The task:
Restate the material below word for word, from its first line to its last.

Source material:
★ ★ ★
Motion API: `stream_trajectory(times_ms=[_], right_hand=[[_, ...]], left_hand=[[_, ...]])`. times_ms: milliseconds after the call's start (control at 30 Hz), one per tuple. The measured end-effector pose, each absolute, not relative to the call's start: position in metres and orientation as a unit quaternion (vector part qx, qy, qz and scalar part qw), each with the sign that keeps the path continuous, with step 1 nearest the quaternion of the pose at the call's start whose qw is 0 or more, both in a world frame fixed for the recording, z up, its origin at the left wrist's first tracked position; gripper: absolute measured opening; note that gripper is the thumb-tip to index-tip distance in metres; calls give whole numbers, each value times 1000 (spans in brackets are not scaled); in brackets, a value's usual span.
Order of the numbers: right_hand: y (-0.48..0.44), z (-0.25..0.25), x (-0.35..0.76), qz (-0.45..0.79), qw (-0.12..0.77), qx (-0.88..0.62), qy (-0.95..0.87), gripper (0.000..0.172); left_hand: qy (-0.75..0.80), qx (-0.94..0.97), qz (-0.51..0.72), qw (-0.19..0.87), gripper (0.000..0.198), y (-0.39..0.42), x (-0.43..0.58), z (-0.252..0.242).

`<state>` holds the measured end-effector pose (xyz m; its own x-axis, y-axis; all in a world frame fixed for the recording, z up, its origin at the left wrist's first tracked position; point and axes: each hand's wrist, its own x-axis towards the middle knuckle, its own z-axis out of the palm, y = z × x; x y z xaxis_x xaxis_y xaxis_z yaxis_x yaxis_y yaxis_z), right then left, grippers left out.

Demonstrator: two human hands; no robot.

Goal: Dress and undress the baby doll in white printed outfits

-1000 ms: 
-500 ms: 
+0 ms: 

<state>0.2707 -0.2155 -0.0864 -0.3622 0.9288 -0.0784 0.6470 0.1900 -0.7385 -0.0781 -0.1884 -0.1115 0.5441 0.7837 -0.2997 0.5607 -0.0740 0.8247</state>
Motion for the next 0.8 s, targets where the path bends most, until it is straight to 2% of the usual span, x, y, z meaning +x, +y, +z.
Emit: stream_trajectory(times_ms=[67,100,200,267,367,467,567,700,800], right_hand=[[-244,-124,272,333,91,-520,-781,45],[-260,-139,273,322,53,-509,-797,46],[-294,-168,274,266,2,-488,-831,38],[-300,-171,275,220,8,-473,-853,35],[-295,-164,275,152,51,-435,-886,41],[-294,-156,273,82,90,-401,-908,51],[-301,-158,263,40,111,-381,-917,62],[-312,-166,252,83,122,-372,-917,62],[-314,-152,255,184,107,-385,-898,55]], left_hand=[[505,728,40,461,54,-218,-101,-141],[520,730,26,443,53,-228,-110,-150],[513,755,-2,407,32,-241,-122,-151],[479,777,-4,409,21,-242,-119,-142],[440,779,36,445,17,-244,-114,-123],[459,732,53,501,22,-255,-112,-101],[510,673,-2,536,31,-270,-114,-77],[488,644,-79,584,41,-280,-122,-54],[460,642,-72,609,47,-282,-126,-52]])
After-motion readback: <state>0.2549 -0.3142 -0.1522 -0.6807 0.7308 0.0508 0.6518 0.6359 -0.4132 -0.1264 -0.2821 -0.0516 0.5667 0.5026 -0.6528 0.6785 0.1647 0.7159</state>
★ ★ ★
Expected output:
Motion API: `stream_trajectory(times_ms=[_], right_hand=[[_, ...]], left_hand=[[_, ...]])`. times_ms: milliseconds after the call's start (control at 30 Hz), one per tuple. The measured end-effector pose, each absolute, not relative to the call's start: position in metres and orientation as a unit quaternion (vector part qx, qy, qz and scalar part qw), each with the sign that keeps the path continuous, with step 1 nearest the quaternion of the pose at the call's start whose qw is 0 or more, both in a world frame fixed for the recording, z up, its origin at the left wrist's first tracked position; gripper: absolute measured opening; note that gripper is the thumb-tip to index-tip distance in metres; calls give whole numbers, each value times 1000 (spans in brackets are not scaled); in brackets, a value's usual span.
Order of the numbers: right_hand: y (-0.48..0.44), z (-0.25..0.25), x (-0.35..0.76), qz (-0.45..0.79), qw (-0.12..0.77), qx (-0.88..0.62), qy (-0.95..0.87), gripper (0.000..0.172); left_hand: qy (-0.75..0.80), qx (-0.94..0.97), qz (-0.51..0.72), qw (-0.19..0.87), gripper (0.000..0.198), y (-0.39..0.42), x (-0.43..0.58), z (-0.252..0.242).

`<state>` holds the measured end-effector pose (xyz m; its own x-axis, y-axis; all in a world frame fixed for the recording, z up, its origin at the left wrist's first tracked position; point and axes: each hand's wrist, its own x-axis towards the middle knuckle, its own z-axis out of the palm, y = z × x; x y z xaxis_x xaxis_y xaxis_z yaxis_x yaxis_y yaxis_z), right then left, grippers left out.

Demonstrator: two human hands; no robot.

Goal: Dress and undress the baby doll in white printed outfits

-1000 ms: 
-500 ms: 
+0 ms: 

<state>0.2707 -0.2155 -0.0864 -0.3622 0.9288 -0.0784 0.6470 0.1900 -0.7385 -0.0781 -0.1884 -0.1115 0.5441 0.7837 -0.2997 0.5607 -0.0740 0.8247</state>
Motion for the next 0.8 s, targets where the path bends most, until it is straight to 2% of the usual span, x, y, z meaning +x, +y, +z.
Emit: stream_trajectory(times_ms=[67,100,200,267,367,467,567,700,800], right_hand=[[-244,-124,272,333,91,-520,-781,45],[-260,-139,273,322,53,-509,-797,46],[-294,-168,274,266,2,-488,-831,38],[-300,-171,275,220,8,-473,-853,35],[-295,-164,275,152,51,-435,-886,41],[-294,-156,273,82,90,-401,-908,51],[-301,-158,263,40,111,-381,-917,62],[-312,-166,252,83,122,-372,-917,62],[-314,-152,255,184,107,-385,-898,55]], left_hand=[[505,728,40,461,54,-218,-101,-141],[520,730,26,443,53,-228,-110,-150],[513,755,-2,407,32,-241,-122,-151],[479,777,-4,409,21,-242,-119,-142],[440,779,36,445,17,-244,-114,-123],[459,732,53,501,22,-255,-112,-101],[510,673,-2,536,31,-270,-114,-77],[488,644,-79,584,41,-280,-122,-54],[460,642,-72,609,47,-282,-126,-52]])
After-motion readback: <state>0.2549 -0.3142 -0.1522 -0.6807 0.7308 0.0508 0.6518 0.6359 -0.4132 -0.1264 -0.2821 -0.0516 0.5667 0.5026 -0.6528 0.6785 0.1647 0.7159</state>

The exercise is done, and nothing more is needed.